At this point, Gigabyte officially states that their original claims that Asus lied, that the P5K products don’t deliver as promised, and that Asus silently modified product specs on its website without changing actual hardware — are 100-percent accurate and true. Asus’ initial response, which promised to clarify information, still has not. No benchmarks, figures or comparison has been released by Asus at this point. Tom’s Hardware will release its independent test results when complete.

  • mf_fm
    go Gigabyte!
    you tell them!

    its rather interesting, i actually might change my heart on Asus, from now on for mobo choice, i would consider Gigabyte over Asus for honesty reasons.
    Reply
  • JeanLuc
    Asus's response was little more then bluster, if Gigabyte are telling fibs why don't they prove them wrong with some live tests at a press conferance?
    Reply
  • ovaltineplease
    nothing like a good cat fight =)
    Reply
  • lopopo
    I have been a Asus fan for many years but this is the type of thing that could tip the balance is Gigabytes favor in the mobo war (asus and gigabyte have the highest share of sales between them but Asus is slightly ahead).
    Reply
  • draxssab
    A least! the test we're all hoping for arrive finally to clarify this Mobo-maker's war.
    Reply
  • Wizwill
    I used to be a faithful ASUS mainboard user and booster. However, as their quality deteriorated, poor workmanship has taken them out of my equation. I had some small problems with Gigabyte poor documentation a few iterations back, but they are now my 1st choice (and one of the few mainboard makers still including the floppy drive interface), altho' the documentation still has some room for improvement.
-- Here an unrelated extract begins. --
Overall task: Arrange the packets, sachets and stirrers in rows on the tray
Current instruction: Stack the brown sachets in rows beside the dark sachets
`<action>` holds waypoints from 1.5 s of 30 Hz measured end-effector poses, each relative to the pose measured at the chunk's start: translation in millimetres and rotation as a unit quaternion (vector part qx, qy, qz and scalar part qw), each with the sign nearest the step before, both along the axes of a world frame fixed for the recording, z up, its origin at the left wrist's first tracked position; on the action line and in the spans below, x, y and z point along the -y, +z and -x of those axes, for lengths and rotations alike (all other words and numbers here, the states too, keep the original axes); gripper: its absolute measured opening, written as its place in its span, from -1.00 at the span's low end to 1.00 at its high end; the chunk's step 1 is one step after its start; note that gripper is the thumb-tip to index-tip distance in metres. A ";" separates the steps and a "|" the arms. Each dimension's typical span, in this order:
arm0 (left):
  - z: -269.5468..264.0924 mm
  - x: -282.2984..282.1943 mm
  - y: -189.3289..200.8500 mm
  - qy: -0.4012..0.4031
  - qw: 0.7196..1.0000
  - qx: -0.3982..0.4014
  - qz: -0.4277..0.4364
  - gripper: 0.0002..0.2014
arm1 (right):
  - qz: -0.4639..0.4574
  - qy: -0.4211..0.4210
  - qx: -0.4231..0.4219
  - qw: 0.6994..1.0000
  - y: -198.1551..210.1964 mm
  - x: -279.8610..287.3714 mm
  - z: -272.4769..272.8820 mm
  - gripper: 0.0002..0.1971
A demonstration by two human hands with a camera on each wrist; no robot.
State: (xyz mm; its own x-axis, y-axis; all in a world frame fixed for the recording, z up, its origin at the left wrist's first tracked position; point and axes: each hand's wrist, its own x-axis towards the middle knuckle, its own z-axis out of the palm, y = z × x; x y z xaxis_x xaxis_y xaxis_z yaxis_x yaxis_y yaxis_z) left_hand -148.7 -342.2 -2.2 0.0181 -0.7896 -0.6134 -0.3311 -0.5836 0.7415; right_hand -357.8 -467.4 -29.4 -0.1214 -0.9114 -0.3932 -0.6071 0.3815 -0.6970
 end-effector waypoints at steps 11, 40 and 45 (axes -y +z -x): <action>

    The only warning: Be sure your distributor supplies current-version GB boards. Our local supplier here in Pittsburgh stiffed me with a ver. 1 (only 4 USB ports) when I specifically ordered a ver. 2 on my last build.
    Reply
  • NateDawg80126
    My initial thoughts on Gigabyte were that they simply wanted to steal some of the lime light, but its obvious now that they really do have a good argument here. I am personally not a fan of bashing competitors to make yourself look better, but as an Asus user, this whole ordeal has made me change my mind about them, even with no bad experiences personally. Its sad that a company that once was great, has started to cut corners now that they have the biggest market share. My next build will not be with Asus, and I wont feel bad about saving money on a higher quality board either.
    Reply
  • waffle911
    This was begging for an independent test to begin with. Eliminating any likely bias from a test would make the claims more credible to both sides.
    Reply
  • royalcrown
    @ waffle911
    True, but if they claim hardware power savings (a chip) and it's really software power savings, that is a pretty damn big lie. It'll be some s### to see the review for sure.
    Reply
  • gigaenvy
    This story is full of shit.

    "In fact, Asus’ statement said it would go after anyone who would spread negative "rumors" about Asus and its products."

    Good luck in that venture ASUS. Your boards sucks - I hear that's the latest rumor with DoA's exceeding products that work.

    Soap Opera Tom's Hardware. Thanks for the drama.